The Spanish constitutional court ruled last week, in a second decision, that even this unofficial, non-binding ‘consultation’ should be delayed until it could have time to rule on its further legality. Mas went ahead with the vote, anyway, however, prompting a sharp rebuke from Rajoy’s government on Sunday:

Justice Minister Rafael Catalá described the November 9 vote as an “act of political propaganda with no democratic validity; a sterile and useless act.”

The minister went on to announce that the public prosecutor would evaluate the facts of Sunday’s vote and decide whether or not to begin legal action in the courts.

Though the law is squarely on the side of the Spanish government, the Catalans seem to have valid political and moral reasons for demanding at least a voice over their own future. In any event, at least 2.3 million Catalans turned out for the vote, representing around 35% of the total Catalan electorate, nearly all of them were pro-independence voters.

The vote asked two questions: first, ‘do you want Catalunya to be a state?’ and second, ‘if so, do you want Catalunya to be an independent state?’

The so-called ‘yes-yes’ vote won with around 80.8% of the vote.
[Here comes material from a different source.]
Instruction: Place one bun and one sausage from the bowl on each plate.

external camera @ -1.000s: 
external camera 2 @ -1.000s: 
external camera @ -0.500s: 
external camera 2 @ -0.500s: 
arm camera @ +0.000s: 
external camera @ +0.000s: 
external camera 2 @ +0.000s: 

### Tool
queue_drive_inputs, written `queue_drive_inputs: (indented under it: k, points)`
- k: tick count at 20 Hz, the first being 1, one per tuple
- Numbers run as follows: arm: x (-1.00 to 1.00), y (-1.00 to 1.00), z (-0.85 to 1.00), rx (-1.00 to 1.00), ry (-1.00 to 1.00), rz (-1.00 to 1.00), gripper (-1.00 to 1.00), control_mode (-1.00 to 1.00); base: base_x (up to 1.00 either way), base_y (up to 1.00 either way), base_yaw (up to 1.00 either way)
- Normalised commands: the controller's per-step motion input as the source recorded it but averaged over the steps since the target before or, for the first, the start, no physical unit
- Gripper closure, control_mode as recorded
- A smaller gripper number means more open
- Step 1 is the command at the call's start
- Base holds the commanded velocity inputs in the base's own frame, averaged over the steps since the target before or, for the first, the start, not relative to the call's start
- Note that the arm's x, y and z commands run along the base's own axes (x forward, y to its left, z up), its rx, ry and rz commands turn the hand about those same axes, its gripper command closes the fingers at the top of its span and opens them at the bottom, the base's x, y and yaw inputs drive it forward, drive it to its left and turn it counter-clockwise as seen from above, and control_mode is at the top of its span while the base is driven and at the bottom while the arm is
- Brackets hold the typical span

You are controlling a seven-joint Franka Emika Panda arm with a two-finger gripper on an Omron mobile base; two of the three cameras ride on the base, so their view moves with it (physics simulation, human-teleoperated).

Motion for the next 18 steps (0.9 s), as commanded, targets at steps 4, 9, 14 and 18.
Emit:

The so-called ‘yes-no’ vote (i.e., those supporters of a Catalan state, but not necessarily an independent state) won another 10.1%. ‘No’ won just 4.5% of the vote.

While that’s skewed in favor of the independence movement, it’s also not insignificant — and it indicates that a large portion of the Catalan people want a legal and valid vote on their status. The longer that Madrid assumes an ostrich position over what’s become a very real sense of grievance among everyday Catalans, the worse the standoff over independence will end. By refusing to discuss the possibility, Rajoy and the central government risk pushing moderate unionists into the arms of the Catalan nationalists.

Nevertheless, Sunday’s turnout fell far short of the 3.7 million voters who participated in the most recent November 2012 regional elections, indicating that a substantial number of voters (who presumably aren’t as enthusiastic about independence) didn’t bother to turn out. The two-pronged ballot question demonstrates the kind of too-cute-by-half ambiguity that British prime minister David Cameron refused to entertain when negotiating the Scottish referendum — what, after all, does it mean for Catalunya to be a state if not independent?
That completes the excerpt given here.